Why the uncertainty?
The fear of correction looms as equity markets have been rising for over ten years in a row and therefore the common sentiment during 2018 and throughout 2019 amongst investors is that it has peaked. Coupled with a soft first half in 2019; long-standing expectations that global economies will grow at a slower rate than in 2018, now seems likely. Concerns surrounding the continued trade war between the US and China and a slowdown in the Chinese economy; justifies the mood. Furthermore, a growing uneasiness of the level of debt already held in company balance sheets heightens the prospect of a corporate credit crunch and the inevitable knock-on effects of limited liquidity.
What is a bull market?
A bull market is the condition of a financial market of a group of securities or trades, such as stocks, commodities or bonds in which prices are rising or expected to rise. The most common definition is a market pattern whereby prices rise 20% from a previous drop of 20%.1
Why do bull market runs end?
The current run is the longest in the modern era, overtaking the bull market known as the Great Expansion, which lasted over nine and a half years between November 1990 and March 2000. So, what ended the nearest rival of today? In essence, the era of new technology, in the form of personal computers and widening internet access. Investors embraced the advancing mainstream appeal and most importantly accessibility of the revolutionary sector, thereby becoming increasingly eager to profit from these new technologies and in turn driving stock valuations to new highs. Despite the Federal Reserve (Fed) increasing interest rates six times between June 1999 and May 2000 to “soften the blow” off the back of low interest rates, which fuelled the rally to begin with, it was little too late. The over-inflated stock market culminated in the Dot-Com Bubble of 2004 with the 9/11 attacks in 2001 intensifying market uncertainty in the intervening period from 2000.2
Unfortunately, market psychology is the common cause in the modern history of bull market downfalls, as investors seek to leverage and capitalise on social trends and sentiment at the expense of rational valuations.
Tech stocks
These are companies engaged in technology-related business. Although this sector has historically revolved around electronics, software, computer hardware and information technology, the reality is far reaching in the world of today and interacts with a wide range of industries and society as a whole.

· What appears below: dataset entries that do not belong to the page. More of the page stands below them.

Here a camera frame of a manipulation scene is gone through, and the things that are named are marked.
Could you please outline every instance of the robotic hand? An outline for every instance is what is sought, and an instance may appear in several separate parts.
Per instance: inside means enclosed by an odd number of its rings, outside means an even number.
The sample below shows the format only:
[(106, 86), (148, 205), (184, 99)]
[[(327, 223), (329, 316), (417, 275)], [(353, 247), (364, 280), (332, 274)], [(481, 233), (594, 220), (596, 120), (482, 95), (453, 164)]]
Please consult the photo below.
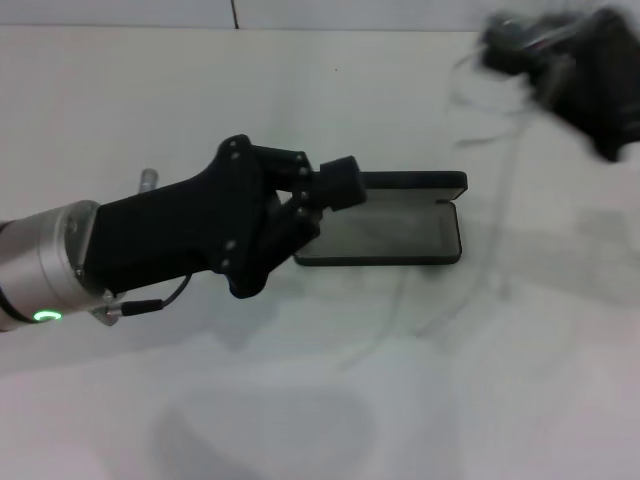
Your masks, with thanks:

There are hallmarks of the Dot-Com Bubble in these tech stocks, whereby 2000-bubble-like valuations clearly exist; however, nearly twenty years on one argument of distinction is that investors today are consciously seeking so-called ‘growth stocks’ as opposed to ‘value stocks’. This argument is viable to a degree, but the belief that tech companies have an ability to be disruptive to provide social change or to advance beneficial technologies again has in part at least a shared utopia of the 1990s, but in a different era. Investors believed the first time around that the internet would make economies radically more productive, this failed to materialise in the late 90’s and the market collapsed.3
Irrelevant of the motive, the outcome may be determined to be the same; equity value becomes increasingly detached from the company’s underlying profits and cash flows. Consequently, stocks could therefore be over-valued in the short-term, depending on your stock valuation principles, with investor sentiment playing a pivotal role in bolstering the qualitative versus quantitative mismatch.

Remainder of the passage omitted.